The problem this morning [1] was a direct cause of my inability to fully grok iptables. I logged into the customer's firewall (we offer managed firewalls as one of our services), which was also running an instance of Cacti [2] to help monitor their network. Sure enough, the SNMP (Simple Network Management Protocol) polling script was failing for some obscure PHP reason.
Poking around the system, I found a few suspicious files, time stamped two weeks ago, named ping, ping.1 and ping.txt. Odd, I thought and when I checked the contents, yup—a script kiddie script, which opens up a connection to a remote computer.
Sigh.
More poking around, and I find rather quickly the IRC (Internet Relay Chat) bot program the script kiddie was running (all files owned by the webserver).
Okay. Cacti has some … issues … with security, and it's no surprise that the script kiddie … exploited … these issues, to install their nefarious wares. And the network latency the customer was experiencing was due to excessive IRC traffic.
The major problem I had was how the script kiddie got access to the webserver in the first place. Due to Cacti's … issues … with security, I had explicitly blocked access to all network services with iptables (with the exception of traffic from The Office). Only, what I thought I did, and what I actually did were two different things (much like in practice how theory and practice differ). I spent several fruitless hours (including blocking all traffic to the firewall itself but not through the firewall, which made the remote administration … difficult) before buckling down and really reading up on how packets flow through iptables.

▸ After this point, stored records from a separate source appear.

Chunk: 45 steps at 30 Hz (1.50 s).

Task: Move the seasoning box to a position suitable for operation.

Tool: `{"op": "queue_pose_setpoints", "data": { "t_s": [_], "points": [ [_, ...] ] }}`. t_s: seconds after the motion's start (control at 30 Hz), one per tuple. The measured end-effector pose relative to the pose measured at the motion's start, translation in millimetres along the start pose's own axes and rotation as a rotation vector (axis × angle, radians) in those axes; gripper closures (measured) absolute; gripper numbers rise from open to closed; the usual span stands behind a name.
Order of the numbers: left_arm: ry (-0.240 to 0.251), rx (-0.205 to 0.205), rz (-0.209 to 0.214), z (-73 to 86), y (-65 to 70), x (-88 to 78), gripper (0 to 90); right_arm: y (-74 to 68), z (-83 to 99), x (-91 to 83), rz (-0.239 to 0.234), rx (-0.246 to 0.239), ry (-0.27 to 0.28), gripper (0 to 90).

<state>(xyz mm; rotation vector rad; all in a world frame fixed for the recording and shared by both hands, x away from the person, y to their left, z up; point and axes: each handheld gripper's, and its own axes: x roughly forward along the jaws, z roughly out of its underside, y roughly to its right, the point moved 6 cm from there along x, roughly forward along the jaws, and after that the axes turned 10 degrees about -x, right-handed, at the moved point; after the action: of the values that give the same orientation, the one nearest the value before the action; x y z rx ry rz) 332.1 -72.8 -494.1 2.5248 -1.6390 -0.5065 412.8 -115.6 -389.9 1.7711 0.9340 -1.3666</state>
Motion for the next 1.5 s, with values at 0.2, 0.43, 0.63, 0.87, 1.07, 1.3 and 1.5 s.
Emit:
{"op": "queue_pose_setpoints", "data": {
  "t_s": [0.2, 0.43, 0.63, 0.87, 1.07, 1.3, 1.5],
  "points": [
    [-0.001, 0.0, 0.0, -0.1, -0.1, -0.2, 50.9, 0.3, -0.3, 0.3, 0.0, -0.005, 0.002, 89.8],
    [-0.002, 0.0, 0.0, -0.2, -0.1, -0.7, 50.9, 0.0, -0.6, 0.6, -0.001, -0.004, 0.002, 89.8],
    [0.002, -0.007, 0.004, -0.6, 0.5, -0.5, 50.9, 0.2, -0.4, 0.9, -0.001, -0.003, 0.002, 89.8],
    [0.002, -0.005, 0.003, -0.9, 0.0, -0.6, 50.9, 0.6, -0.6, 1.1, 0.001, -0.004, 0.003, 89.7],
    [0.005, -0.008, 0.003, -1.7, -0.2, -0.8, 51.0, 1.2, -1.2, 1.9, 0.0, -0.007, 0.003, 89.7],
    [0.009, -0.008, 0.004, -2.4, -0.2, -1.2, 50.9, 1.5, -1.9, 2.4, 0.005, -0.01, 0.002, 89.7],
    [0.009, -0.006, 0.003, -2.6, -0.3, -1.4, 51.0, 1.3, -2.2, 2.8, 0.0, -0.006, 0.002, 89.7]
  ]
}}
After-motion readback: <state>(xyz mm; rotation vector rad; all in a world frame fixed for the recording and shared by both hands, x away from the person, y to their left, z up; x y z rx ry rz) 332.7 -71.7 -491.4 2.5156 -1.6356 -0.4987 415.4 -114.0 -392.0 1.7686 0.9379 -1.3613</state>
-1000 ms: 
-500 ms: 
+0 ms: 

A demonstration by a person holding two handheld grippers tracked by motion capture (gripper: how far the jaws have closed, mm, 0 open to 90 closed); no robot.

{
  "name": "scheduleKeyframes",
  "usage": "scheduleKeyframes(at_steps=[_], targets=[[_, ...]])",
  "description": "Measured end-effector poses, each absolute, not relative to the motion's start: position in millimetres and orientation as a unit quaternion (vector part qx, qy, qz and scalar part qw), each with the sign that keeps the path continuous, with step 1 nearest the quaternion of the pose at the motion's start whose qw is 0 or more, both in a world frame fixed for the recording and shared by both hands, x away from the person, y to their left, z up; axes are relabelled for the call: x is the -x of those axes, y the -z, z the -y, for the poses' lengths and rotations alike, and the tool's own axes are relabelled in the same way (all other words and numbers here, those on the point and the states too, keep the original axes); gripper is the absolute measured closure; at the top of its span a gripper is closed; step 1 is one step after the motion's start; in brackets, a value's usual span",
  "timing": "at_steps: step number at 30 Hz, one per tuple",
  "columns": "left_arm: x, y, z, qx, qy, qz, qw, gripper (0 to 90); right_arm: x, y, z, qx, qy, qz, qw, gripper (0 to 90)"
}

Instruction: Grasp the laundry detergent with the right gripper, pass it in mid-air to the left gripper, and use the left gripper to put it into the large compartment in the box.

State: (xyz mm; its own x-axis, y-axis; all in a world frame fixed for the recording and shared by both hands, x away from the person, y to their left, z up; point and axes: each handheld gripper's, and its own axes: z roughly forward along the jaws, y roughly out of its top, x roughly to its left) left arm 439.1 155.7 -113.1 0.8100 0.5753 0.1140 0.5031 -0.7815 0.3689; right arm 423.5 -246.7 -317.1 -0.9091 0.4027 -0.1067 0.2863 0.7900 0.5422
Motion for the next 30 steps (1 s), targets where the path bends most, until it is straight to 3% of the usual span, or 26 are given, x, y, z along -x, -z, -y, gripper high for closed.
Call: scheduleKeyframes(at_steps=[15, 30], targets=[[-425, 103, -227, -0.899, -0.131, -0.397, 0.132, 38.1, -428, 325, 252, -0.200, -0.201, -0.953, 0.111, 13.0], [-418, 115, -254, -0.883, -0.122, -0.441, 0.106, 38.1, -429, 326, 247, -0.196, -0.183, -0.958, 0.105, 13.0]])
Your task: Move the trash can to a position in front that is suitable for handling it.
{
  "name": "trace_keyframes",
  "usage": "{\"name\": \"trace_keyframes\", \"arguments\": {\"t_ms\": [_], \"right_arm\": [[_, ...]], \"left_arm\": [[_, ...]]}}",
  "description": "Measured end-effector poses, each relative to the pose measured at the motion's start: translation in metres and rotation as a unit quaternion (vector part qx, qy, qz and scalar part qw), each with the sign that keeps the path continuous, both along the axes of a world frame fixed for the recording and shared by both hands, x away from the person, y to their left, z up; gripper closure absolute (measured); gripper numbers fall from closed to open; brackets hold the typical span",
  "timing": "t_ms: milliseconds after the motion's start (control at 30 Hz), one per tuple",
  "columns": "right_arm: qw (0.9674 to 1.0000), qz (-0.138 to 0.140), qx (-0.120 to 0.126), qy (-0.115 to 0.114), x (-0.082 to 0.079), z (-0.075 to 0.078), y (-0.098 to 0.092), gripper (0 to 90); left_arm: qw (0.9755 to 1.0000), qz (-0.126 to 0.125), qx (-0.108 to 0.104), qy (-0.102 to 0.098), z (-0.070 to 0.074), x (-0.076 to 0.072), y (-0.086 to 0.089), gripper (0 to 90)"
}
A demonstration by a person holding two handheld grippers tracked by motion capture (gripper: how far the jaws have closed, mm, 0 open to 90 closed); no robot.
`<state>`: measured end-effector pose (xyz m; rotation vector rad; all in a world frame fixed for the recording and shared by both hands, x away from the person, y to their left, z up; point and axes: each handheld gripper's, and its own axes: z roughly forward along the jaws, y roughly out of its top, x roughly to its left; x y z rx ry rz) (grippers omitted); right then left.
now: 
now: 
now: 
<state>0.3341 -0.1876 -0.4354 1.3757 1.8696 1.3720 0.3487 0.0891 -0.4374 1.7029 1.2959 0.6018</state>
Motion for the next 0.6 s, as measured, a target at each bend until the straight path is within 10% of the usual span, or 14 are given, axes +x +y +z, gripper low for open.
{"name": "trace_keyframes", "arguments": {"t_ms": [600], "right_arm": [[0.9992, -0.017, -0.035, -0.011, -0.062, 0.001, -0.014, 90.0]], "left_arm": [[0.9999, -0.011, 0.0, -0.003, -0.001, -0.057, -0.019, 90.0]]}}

Now, I had set this up to match our office setup. The only real difference (and it's a major difference) is our Office Firewall doesn't NAT (Network Address Translation), but our customer's firewall does. Oh, that, and we don't run any services on our firewall. Two, two major differences between our Office and the customer are our lack of NATing, services, and an understanding of iptables. Our three major differences between … oh, I'm digressing.
About an hour and several hand drawn diagrams later, I finally had a grasp on the flow of packets through iptables:
[Flow of packets through IPTables] [3]
I had the filtering rules in the wrong place, along the packet forwarding path (right hand side of the diagram) instead of the local interface input path (bottom half of the diagram). Once I solved that little problem, then I could concentrate on removing the IRCbots and fixing Cacti (I'm guessing the exploit causes Cacti to stop functioning properly—easiest fix was to reinstall Cacti and make sure I had the file permissions correct).